Burnside's Theorem will allow us to count the orbits, that is, the different colorings, in a variety of problems. We first need some lemmas.

If $c$ is a coloring, $[c]$ is the orbit of $c$, that is, the equivalence class of $c$. Let $G(c)$ be the set of permutations in $G$ that fix $c$, that is, those $\phi$ such that $\phi(c)=c$; the permutation in figure 6.1.4 fixes the coloring in the bottom row, for example.

Lemma 6.2.1 $G(c)$ is a group of permutations.

Proof. We check the properties of a group from definition 6.1.1.

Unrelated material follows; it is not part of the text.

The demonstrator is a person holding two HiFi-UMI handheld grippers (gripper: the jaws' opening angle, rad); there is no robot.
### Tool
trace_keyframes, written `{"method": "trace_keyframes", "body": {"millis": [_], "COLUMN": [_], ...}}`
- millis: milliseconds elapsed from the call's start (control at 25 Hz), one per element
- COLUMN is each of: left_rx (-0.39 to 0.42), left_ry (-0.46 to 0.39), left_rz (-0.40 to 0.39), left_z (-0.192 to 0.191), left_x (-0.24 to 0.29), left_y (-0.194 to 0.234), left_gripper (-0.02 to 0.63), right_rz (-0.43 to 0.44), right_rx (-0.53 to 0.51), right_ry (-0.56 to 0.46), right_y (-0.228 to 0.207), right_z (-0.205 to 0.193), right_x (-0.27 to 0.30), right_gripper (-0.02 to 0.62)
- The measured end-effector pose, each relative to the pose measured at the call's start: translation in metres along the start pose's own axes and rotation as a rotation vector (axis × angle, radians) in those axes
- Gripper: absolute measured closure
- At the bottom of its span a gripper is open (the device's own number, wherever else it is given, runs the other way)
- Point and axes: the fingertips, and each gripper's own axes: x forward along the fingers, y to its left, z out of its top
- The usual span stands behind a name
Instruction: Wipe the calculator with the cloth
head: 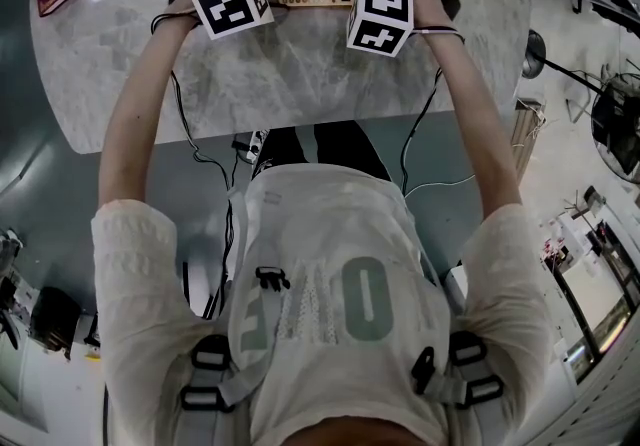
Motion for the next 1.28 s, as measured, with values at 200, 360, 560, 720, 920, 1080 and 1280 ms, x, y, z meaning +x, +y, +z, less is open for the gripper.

Suppose $\phi$ and $\sigma$ both fix $c$; then $\phi(\sigma(c))=\phi(c)=c$, so $\phi\circ\sigma$ fixes $c$ and $\phi\circ\sigma\in G(c)$.

The identity permutation fixes all colorings, so $\id\in G(c)$.

If $\phi(c)=c$ then $\phi^{-1}(c)=\phi^{-1}(\phi(c))=\id(c)=c$, so $\phi^{-1}\in G(c)$. $\qed$

Lemma 6.2.2 $|G|=|[c]|\cdot|G(c)|$.

Proof. For $\phi$ and $\sigma$ in $G$, define $\phi\sim\sigma$ if $\sigma^{-1}\circ\phi\in G(c)$. This is an equivalence relation:

1. $\sigma^{-1}\circ\sigma$ is the identity function, which is in $G(c)$. Thus $\sigma\sim\sigma$, so the relation is reflexive.

2. If $\phi\sim\sigma$, $\sigma^{-1}\circ\phi\in G(c)$. Then $(\sigma^{-1}\circ\phi)^{-1}\in G(c)$, and $(\sigma^{-1}\circ\phi)^{-1}=\phi^{-1}\circ\sigma\in G(c)$, so $\sigma\sim\phi$ and $\sim$ is symmetric.

3. If $\phi\sim\sigma$ and $\sigma\sim\tau$, then $\sigma^{-1}\circ\phi\in G(c)$ and $\tau^{-1}\circ\sigma\in G(c)$, so $(\tau^{-1}\circ\sigma)\circ(\sigma^{-1}\circ\phi)\in G(c)$. Since $(\tau^{-1}\circ\sigma)\circ(\sigma^{-1}\circ\phi)= \tau^{-1}\circ\phi$, $\phi\sim\tau$, and $\sim$ is transitive.

Now we claim that the equivalence class of $\phi$ is $A=\{\phi\circ\sigma\mid\sigma\in G(c)\}$. First, suppose that $\sigma\in G(c)$; then $\phi^{-1}\circ\phi\circ\sigma=\sigma\in G(c)$, so $\phi\circ\sigma\sim\phi$ and $A\subseteq[\phi]$. Next, suppose $\phi\sim\tau$, so $\tau^{-1}\circ\phi=\gamma\in G(c)$. Then $\phi\circ\gamma^{-1}=\tau$, so $\tau\in A$ and $[\phi]\subseteq A$.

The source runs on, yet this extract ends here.